- Your instructions -
Take the data below and filter it for lines containing the word "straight"; show each line found.

─── Exercise inputs ───

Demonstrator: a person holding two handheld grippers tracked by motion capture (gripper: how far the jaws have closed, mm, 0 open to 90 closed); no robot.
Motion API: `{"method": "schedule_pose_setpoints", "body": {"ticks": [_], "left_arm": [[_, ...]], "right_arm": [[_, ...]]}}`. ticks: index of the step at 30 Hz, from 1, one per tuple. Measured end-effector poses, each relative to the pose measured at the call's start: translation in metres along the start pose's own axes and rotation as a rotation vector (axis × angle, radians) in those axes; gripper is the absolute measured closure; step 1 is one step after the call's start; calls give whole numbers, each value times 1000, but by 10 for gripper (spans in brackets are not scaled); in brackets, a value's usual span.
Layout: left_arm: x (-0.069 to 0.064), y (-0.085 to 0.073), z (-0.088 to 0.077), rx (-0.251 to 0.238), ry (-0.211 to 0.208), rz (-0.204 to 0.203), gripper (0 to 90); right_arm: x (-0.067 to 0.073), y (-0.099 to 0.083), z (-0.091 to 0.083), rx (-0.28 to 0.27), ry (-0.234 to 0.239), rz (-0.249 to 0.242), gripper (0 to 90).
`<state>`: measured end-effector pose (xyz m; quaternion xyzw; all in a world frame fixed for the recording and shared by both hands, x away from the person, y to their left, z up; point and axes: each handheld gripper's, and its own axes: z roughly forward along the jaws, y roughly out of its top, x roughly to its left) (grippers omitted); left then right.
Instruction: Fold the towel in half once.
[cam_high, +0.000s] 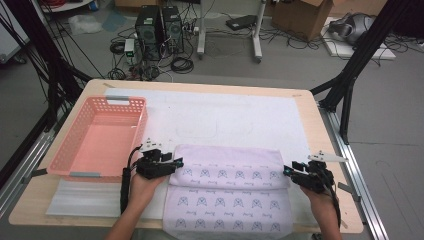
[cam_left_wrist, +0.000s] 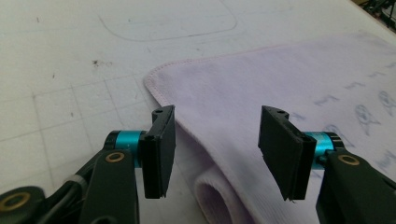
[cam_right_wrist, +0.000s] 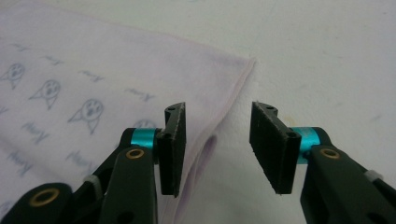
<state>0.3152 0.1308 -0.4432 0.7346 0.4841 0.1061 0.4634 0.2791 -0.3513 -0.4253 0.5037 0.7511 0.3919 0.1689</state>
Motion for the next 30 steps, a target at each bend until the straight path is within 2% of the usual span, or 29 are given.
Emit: {"method": "schedule_pose_setpoints", "body": {"ticks": [2, 5, 7, 8, 9, 10, 11, 12, 14, 17, 24, 30], "left_arm": [[3, 2, 6, 11, -8, -17, 462], [4, 4, 14, 27, 2, -32, 475], [3, 4, 18, 40, 3, -23, 512], [2, 3, 19, 39, 16, -4, 551], [1, 3, 19, 42, 30, 22, 646], [0, 2, 19, 43, 57, 58, 699], [1, 2, 18, 48, 33, 62, 792], [2, 2, 17, 45, 31, 39, 856], [2, 4, 13, 28, 22, 41, 863], [-2, 7, 4, -27, 6, 32, 865], [-9, 11, -19, -90, -46, 37, 866], [-15, 9, -36, -97, -86, 53, 864]], "right_arm": [[-1, 7, 10, 14, -4, 0, 533], [-2, 14, 27, 61, -13, 1, 526], [-2, 17, 38, 97, -25, -1, 539], [-1, 17, 41, 115, -28, -6, 584], [0, 17, 44, 121, -41, -25, 627], [1, 17, 44, 119, -55, -51, 682], [1, 18, 43, 121, -52, -60, 772], [0, 18, 42, 122, -22, -68, 841], [2, 18, 41, 125, -34, -94, 859], [4, 18, 33, 86, -31, -102, 864], [8, 17, 5, -7, 2, -94, 863], [17, 14, -18, -56, 16, -118, 862]]}}
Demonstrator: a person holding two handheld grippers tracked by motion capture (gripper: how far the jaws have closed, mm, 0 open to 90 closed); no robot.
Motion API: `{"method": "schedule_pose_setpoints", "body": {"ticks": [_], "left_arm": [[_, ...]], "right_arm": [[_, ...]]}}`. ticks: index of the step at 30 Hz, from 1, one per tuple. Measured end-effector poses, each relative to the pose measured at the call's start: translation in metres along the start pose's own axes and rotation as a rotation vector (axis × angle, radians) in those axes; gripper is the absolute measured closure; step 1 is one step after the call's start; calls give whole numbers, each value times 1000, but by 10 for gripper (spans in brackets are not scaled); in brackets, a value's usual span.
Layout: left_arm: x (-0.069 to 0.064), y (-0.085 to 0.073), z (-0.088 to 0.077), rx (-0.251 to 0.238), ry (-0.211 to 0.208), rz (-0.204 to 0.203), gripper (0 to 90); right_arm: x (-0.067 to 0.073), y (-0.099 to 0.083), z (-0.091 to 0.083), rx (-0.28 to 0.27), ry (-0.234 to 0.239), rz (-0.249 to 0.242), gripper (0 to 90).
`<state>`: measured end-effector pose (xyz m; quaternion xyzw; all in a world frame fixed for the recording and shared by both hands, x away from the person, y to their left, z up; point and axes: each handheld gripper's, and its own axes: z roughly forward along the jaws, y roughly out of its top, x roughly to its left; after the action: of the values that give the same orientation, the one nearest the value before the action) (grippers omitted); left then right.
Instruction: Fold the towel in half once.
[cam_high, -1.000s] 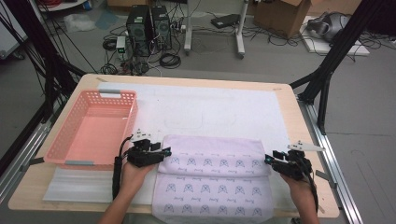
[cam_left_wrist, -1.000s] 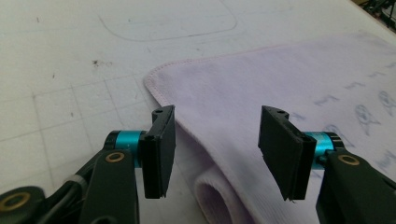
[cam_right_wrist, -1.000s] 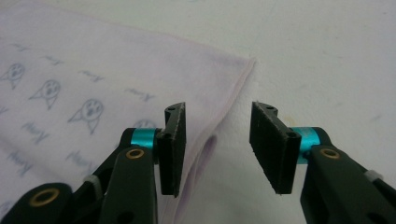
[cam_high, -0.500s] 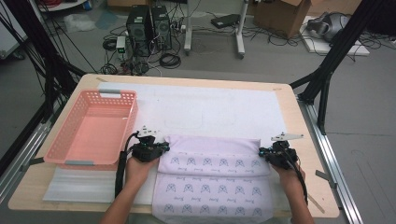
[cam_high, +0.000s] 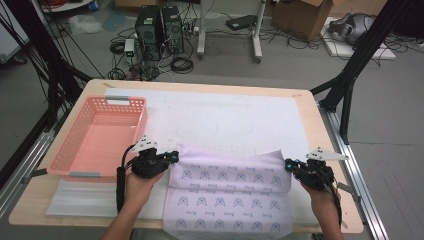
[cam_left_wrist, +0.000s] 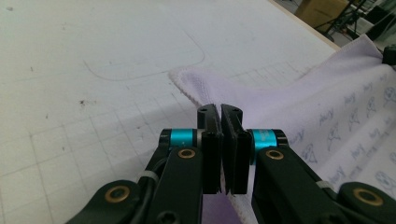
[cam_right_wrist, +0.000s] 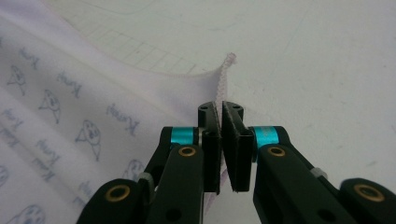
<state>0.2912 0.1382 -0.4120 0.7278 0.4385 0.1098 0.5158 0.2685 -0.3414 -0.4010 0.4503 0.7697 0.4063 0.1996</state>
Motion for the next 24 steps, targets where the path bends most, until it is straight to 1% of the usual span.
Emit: {"method": "schedule_pose_setpoints", "body": {"ticks": [2, 5, 8, 9, 10, 12, 15, 17, 19, 20, 21, 22, 23, 24], "left_arm": [[-2, -1, -6, -9, -8, 0, 864], [-7, -5, -16, -16, -20, 14, 864], [-12, -10, -26, -22, -27, 25, 863], [-14, -13, -28, -20, -27, 30, 863], [-16, -16, -31, -18, -25, 39, 862], [-19, -24, -37, -10, -38, 34, 862], [-23, -36, -42, 28, -50, 44, 862], [-22, -44, -43, 54, -50, 41, 861], [-20, -51, -42, 78, -47, 27, 857], [-19, -54, -41, 91, -45, 24, 853], [-19, -55, -39, 98, -35, 25, 844], [-17, -56, -38, 98, -27, 21, 800], [-16, -55, -37, 92, -24, 8, 693], [-14, -53, -36, 83, -23, 2, 602]], "right_arm": [[4, -1, -8, -14, 7, -8, 863], [10, -4, -20, -33, 18, -19, 863], [16, -11, -30, -43, 31, -22, 863], [19, -13, -33, -41, 41, -13, 863], [21, -16, -35, -39, 43, -21, 863], [25, -22, -38, -26, 58, -15, 862], [30, -32, -40, 17, 69, -15, 862], [31, -38, -38, 40, 72, -18, 862], [31, -45, -35, 64, 79, -15, 862], [32, -47, -33, 82, 79, -2, 861], [31, -49, -31, 97, 79, -1, 855], [31, -51, -30, 115, 69, -1, 844], [31, -52, -28, 126, 59, -1, 800], [29, -52, -28, 119, 46, 9, 723]]}}
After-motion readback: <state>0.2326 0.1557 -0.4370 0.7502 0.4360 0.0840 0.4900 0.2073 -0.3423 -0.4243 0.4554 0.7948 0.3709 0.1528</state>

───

- Expected answer -
Motion for the next 30 steps, a target at each bend until the straight path is within 2% of the usual span, or 29 are given.
Motion for the next 24 steps, targets where the path bends most, until it is straight to 1% of the usual span.

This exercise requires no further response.